The tree of where clause does not seem to be creating correctly
Closed this issue · 3 comments
debedb commented
Consider the following code:
from mo_sql_parsing import parse, format
import json
where = {
"or": [
{
"and": [
{
"gt": [
"salary",
1000
]
},
{
"between": [
"e.hired_date",
{
"literal": "2020-01-01"
},
{
"literal": "2020-12-31"
}
]
}
]
},
{
"and": [
{
"lt": [
"salary",
1000
]
},
{
"between": [
"e.hired_date",
{
"literal": "2021-01-01"
},
{
"literal": "2021-12-31"
}
]
}
]
}
]
}
ast = {
"select" : [
{
"name": "total_cnt",
"value": {
"count": "*"
}
}
],
"from": [
{
"value": "foo"
}
],
"where" : where
}
print(json.dumps(ast, indent=2))
query = format(ast)
print(query)
The AST provided is
{
"select": [
{
"name": "total_cnt",
"value": {
"count": "*"
}
}
],
"from": [
{
"value": "foo"
}
],
"where": {
"or": [
{
"and": [
{
"gt": [
"salary",
1000
]
},
{
"between": [
"e.hired_date",
{
"literal": "2020-01-01"
},
{
"literal": "2020-12-31"
}
]
}
]
},
{
"and": [
{
"lt": [
"salary",
1000
]
},
{
"between": [
"e.hired_date",
{
"literal": "2021-01-01"
},
{
"literal": "2021-12-31"
}
]
}
]
}
]
}
}
The output is
SELECT COUNT(*) AS total_cnt
FROM foo
WHERE salary > 1000 AND e.hired_date BETWEEN '2020-01-01' AND '2020-12-31'
OR
(salary < 1000 AND e.hired_date BETWEEN '2021-01-01' AND '2021-12-31')

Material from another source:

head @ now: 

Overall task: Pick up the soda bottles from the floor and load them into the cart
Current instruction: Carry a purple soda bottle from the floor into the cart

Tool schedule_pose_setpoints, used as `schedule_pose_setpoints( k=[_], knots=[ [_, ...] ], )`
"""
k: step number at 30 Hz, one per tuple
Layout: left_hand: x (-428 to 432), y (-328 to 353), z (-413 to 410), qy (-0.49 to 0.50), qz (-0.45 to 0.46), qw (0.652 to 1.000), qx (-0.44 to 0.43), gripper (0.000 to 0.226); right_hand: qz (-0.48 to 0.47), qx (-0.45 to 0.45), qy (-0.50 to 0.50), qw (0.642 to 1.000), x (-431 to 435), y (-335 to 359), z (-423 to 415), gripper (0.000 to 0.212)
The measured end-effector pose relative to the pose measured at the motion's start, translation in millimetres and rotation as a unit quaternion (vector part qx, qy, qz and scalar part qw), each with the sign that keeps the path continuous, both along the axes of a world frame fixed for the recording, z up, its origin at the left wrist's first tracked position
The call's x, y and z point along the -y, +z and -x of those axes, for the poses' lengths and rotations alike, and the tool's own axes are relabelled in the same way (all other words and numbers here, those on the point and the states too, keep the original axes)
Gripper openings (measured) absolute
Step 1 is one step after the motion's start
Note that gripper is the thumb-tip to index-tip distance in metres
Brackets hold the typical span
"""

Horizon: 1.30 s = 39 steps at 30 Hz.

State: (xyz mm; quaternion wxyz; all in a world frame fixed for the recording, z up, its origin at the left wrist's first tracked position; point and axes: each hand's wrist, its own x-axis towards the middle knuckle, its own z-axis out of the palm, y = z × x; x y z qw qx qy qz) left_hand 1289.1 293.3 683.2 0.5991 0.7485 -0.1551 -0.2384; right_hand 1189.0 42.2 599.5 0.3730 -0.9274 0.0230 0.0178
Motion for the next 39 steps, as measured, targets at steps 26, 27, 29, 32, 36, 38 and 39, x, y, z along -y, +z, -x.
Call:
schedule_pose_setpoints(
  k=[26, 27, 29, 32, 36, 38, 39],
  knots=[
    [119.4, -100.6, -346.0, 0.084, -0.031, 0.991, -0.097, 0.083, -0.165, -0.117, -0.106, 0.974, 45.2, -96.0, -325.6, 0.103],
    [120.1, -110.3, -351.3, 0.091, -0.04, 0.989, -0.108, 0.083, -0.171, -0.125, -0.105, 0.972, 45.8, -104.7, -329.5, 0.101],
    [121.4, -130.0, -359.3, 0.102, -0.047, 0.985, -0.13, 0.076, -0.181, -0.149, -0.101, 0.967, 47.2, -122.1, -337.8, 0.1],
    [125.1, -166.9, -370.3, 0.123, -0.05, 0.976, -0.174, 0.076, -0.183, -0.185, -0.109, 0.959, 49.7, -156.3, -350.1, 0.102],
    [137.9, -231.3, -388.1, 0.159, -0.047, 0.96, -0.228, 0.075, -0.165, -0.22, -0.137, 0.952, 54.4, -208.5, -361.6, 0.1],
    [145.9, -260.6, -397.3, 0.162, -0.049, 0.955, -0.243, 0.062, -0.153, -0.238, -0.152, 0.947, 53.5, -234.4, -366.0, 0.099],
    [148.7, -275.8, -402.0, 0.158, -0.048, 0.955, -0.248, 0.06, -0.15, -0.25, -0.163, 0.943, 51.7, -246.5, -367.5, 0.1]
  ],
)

Yet I expect the output to be
SELECT COUNT(*) AS total_cnt
FROM foo
WHERE (salary > 1000 AND e.hired_date BETWEEN '2020-01-01' AND '2020-12-31' )
OR
(salary < 1000 AND e.hired_date BETWEEN '2021-01-01' AND '2021-12-31')
debedb commented
- While
AND
does have higher precedence, the problem would be still there if the operators are reversed - A simple but inelegant solution is to wrap every binary op in parentheses of course.
klahnakoski commented
I am not sure if there is a problem here. The formatting functions track the operator precedence to minimized the number of parentheses generated. If you reverse the operators, parenthesis will be included.
I ran your ast through the formatter to get a single line with no parenthesis, and it appears correct.
SELECT COUNT(*) AS total_cnt FROM foo WHERE salary > 1000 AND e.hired_date BETWEEN '2020-01-01' AND '2020-12-31' OR salary < 1000 AND e.hired_date BETWEEN '2021-01-01' AND '2021-12-31'
debedb commented
@klahnakoski yes, you are correct; I have tried reversing AND
and OR
and the proper paretheses are there. My mistake. Closing.